“GREAT CONCERN”

Exactly how bird flu made the leap into cattle is unclear. Birds shed the virus orally, nasally and through their urine and faeces; cows could have ingested contaminated feed or water. Scientists believe the virus then spread between cows through mechanical methods, such as shared milking machines, rather than through the air. According to the UK government, this strain is not circulating in Europe.

The World Health Organization has expressed “great concern” and advised caution. Paul Digard, an influenza virologist at the Roslin Institute, Edinburgh University, told me this week that the threat level had risen: “Firstly, cow infections with avian flu on this scale is something new; what else has the virus ‘learnt’ to do with this latest round of genetic changes? Secondly, infecting dairy cows offers more opportunities to infect humans.”

The US Food and Drug Administration advises against consuming raw (unpasteurised) milk products, to guard against pathogens such as salmonella and E-coli; H5N1 is now also on the list. The odds of becoming infected by drinking pasteurised milk is deemed very low, given that testing so far shows no live infectious virus in the samples.

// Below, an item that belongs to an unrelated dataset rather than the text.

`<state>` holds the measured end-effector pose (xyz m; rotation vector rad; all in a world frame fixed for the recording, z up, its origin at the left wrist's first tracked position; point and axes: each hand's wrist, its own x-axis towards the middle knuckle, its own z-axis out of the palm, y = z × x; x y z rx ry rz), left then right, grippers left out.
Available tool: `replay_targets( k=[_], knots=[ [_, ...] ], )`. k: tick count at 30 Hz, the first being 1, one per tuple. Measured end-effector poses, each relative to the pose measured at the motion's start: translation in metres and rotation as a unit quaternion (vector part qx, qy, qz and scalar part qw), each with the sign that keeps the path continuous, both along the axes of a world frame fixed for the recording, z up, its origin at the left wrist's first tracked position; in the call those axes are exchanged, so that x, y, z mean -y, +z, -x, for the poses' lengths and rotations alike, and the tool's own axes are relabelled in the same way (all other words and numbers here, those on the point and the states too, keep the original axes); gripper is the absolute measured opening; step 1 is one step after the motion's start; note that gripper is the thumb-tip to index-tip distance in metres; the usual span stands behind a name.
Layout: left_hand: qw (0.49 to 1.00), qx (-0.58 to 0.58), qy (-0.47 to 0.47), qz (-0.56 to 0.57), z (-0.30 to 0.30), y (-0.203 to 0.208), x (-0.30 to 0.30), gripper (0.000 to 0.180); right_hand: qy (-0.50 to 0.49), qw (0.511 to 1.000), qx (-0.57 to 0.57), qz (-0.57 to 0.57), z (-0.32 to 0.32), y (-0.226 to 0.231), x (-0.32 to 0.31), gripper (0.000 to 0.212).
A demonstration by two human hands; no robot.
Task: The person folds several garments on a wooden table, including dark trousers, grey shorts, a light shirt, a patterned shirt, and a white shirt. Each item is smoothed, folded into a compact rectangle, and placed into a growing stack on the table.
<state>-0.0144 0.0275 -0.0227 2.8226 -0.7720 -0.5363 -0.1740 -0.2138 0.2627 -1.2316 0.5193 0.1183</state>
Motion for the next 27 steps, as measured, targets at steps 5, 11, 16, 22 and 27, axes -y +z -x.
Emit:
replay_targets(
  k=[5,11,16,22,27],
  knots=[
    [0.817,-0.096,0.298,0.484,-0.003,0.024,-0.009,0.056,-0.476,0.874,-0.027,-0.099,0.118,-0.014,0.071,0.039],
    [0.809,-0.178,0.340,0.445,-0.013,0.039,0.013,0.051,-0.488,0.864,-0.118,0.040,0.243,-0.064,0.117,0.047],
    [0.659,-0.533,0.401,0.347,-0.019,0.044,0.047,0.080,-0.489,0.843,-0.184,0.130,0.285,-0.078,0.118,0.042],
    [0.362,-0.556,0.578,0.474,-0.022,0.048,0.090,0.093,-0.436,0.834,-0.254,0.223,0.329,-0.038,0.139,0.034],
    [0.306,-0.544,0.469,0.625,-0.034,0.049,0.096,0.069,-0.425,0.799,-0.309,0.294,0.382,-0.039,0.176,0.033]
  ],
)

However, the presence of virus fragments in pasteurised milk points to the possibility of asymptomatic infected cows, meaning the virus could be spreading under the radar. The US Department of Agriculture, which has banned infected cattle from crossing state borders, has been urged to scale up testing.

The infected dairy worker had conjunctivitis rather than respiratory symptoms; avian flu viruses struggle to latch on effectively to receptors in the human upper respiratory tract. But if the virus can get in, perhaps through high doses, it can be lethal: Since 1997, H5N1 has killed about half of the roughly 900 people infected with it.